L’Histoire est parfois (ou souvent) injuste. Déjà, parce que ce sont les vainqueurs qui l’écrivent et que les vaincus peuvent bien aller se faire voir, mais aussi parce que pas mal d’inventions ont été attribuées à la mauvaise personne, laissant les vrais inventeurs tomber dans l’oubli. La plupart du temps, c’est parce que le vrai inventeur a oublié de déposer le brevet de son invention. Parfois, c’est tout simplement parce que la vie est injuste et que les gens croient tout ce qu’on leur dit. Petit tour des oubliés de l’Histoire des inventions.

La guillotine

Fin 1789, le médecin Joseph Ignace Guillotin propose d’utiliser cette machine, entre autres pour éviter les souffrances inutiles qu’on infligeait aux criminels (y’en a quand même qu’on écartelait ou qu’on faisait bouillir dans des chaudrons, et ça c’est a priori très douloureux). L’idée fut adoptée en 1791, et on donna le nom de Guillotin à la guillotine.
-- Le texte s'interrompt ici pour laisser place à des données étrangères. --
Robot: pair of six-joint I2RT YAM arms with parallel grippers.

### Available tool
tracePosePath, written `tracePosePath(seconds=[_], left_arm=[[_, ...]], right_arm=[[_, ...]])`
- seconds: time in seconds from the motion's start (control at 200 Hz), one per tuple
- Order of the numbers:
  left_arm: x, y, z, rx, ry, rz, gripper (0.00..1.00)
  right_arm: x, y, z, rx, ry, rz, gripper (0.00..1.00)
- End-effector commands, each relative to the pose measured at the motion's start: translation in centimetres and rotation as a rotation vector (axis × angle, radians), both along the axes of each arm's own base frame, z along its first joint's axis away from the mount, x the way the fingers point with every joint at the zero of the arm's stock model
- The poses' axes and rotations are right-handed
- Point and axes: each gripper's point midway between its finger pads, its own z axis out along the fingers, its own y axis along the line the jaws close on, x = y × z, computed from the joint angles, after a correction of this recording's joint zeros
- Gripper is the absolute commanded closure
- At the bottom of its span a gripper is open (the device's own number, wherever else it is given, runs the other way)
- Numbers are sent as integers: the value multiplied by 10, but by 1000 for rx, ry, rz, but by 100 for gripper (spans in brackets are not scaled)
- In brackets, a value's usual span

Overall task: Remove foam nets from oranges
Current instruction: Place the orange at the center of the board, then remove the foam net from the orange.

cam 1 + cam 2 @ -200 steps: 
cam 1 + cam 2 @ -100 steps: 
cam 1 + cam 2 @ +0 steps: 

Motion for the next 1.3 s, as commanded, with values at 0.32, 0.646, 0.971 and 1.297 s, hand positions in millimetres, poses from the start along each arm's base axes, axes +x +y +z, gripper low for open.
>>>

Mais, en réalité, l’invention daterait du XVIe siècle. En plus, la guillotine, celle qui a été utilisée à partir de 1792, a été mise au point par un confrère de Guillotin qui s’appelait Antoine Louis. Malgré tout, je vous interdis de jeter la pierre à Guillotin, déjà parce que ça fait mal, et aussi parce qu’il a toujours refusé qu’on donne son nom à la machine qui coupe des têtes. Un chic type.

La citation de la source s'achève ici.